---------- Records for this task ----------
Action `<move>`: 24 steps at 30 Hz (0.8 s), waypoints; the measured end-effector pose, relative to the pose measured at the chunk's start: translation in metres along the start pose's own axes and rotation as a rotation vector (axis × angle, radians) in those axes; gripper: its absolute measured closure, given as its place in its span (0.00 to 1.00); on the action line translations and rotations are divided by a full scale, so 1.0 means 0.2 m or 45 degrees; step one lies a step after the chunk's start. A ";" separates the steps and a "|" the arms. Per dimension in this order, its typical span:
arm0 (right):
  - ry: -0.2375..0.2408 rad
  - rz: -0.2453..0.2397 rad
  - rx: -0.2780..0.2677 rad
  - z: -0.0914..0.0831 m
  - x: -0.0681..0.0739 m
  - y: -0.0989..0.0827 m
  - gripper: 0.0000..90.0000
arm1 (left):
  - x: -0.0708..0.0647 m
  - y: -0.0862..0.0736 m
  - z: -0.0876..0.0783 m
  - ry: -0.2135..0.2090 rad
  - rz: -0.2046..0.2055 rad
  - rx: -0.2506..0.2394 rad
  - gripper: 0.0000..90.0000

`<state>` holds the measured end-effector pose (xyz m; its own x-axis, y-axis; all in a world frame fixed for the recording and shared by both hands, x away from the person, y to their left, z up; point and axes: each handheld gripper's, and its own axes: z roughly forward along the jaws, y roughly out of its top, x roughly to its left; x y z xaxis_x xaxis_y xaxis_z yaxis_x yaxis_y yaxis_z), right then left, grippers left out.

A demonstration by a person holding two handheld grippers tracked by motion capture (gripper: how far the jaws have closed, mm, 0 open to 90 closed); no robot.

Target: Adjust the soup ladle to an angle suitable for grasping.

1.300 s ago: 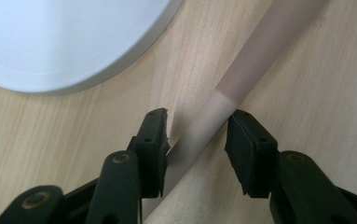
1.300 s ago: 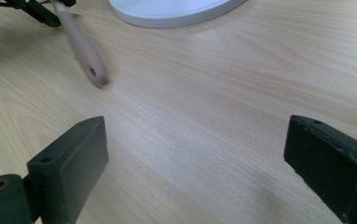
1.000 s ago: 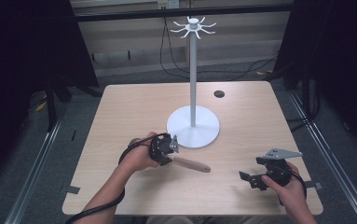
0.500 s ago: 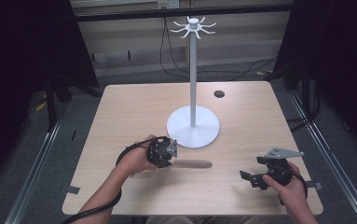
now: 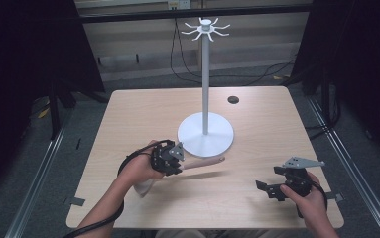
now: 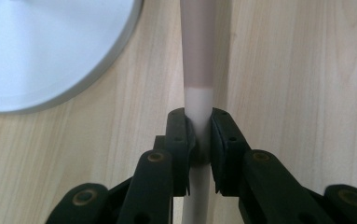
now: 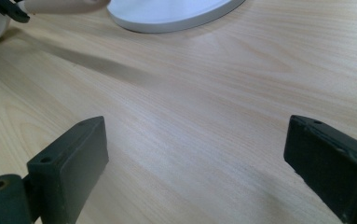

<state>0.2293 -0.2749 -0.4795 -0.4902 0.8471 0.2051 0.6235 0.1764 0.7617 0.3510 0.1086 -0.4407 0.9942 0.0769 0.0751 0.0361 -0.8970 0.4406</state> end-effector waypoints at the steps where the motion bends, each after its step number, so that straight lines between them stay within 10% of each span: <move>1: -0.001 0.001 -0.001 0.00 0.00 0.00 0.07 | 0.00 0.00 -0.01 0.008 -0.046 -0.031 0.88; 24: 0.013 0.000 -0.005 0.02 0.01 0.01 0.07 | 0.06 -0.03 -0.17 0.111 -0.365 -0.446 0.88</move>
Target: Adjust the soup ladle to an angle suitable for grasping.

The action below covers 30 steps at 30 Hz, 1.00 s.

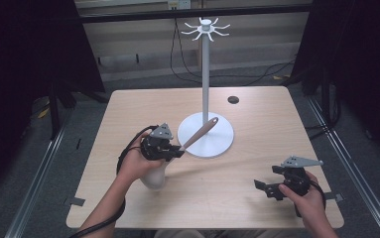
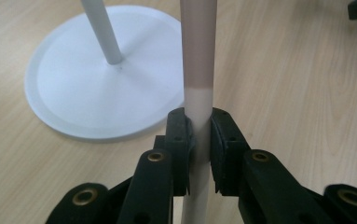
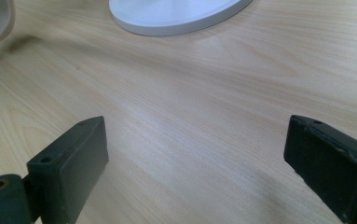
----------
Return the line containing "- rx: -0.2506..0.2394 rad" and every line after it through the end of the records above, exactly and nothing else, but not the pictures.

▶ [Result of the exercise]
  - rx: -0.2506..0.2394 rad
  - gripper: 0.0000..90.0000

`<state>` holds the measured end-effector pose (xyz m; its own x-axis, y-axis; all in a world frame fixed for the recording and shared by both hands, x away from the person, y to their left, z up; point and axes: each handheld gripper's, and its own axes: z roughly forward along the jaws, y roughly out of its top, x roughly to its left; x y z xaxis_x xaxis_y xaxis_z yaxis_x yaxis_y yaxis_z), right then left, grippers left out.

A demonstration by a person holding two handheld grippers tracked by motion capture (gripper: how far the jaws have closed, mm, 0 open to 90 closed); no robot.

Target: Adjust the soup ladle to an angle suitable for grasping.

1.300 s ago: 
1.300 s ago: 
1.000 s ago: 
0.500 s ago: 
now: 
now: 
now: 

<state>0.2293 -0.2749 -0.4795 -0.4902 0.8471 0.2051 0.6235 0.1764 0.7617 0.3510 0.1086 -0.4407 0.9942 0.0769 0.0751 0.0361 -0.8970 0.4406</state> end-effector waypoints at the steps where the motion bends, each after its step number, so that straight lines between them stay within 10% of each span: <move>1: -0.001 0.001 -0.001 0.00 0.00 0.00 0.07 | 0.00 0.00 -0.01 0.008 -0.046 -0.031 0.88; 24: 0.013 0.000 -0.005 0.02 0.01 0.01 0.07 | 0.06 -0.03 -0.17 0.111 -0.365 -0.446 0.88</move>
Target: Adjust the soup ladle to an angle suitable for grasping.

The action below covers 30 steps at 30 Hz, 1.00 s.

This finishes the answer.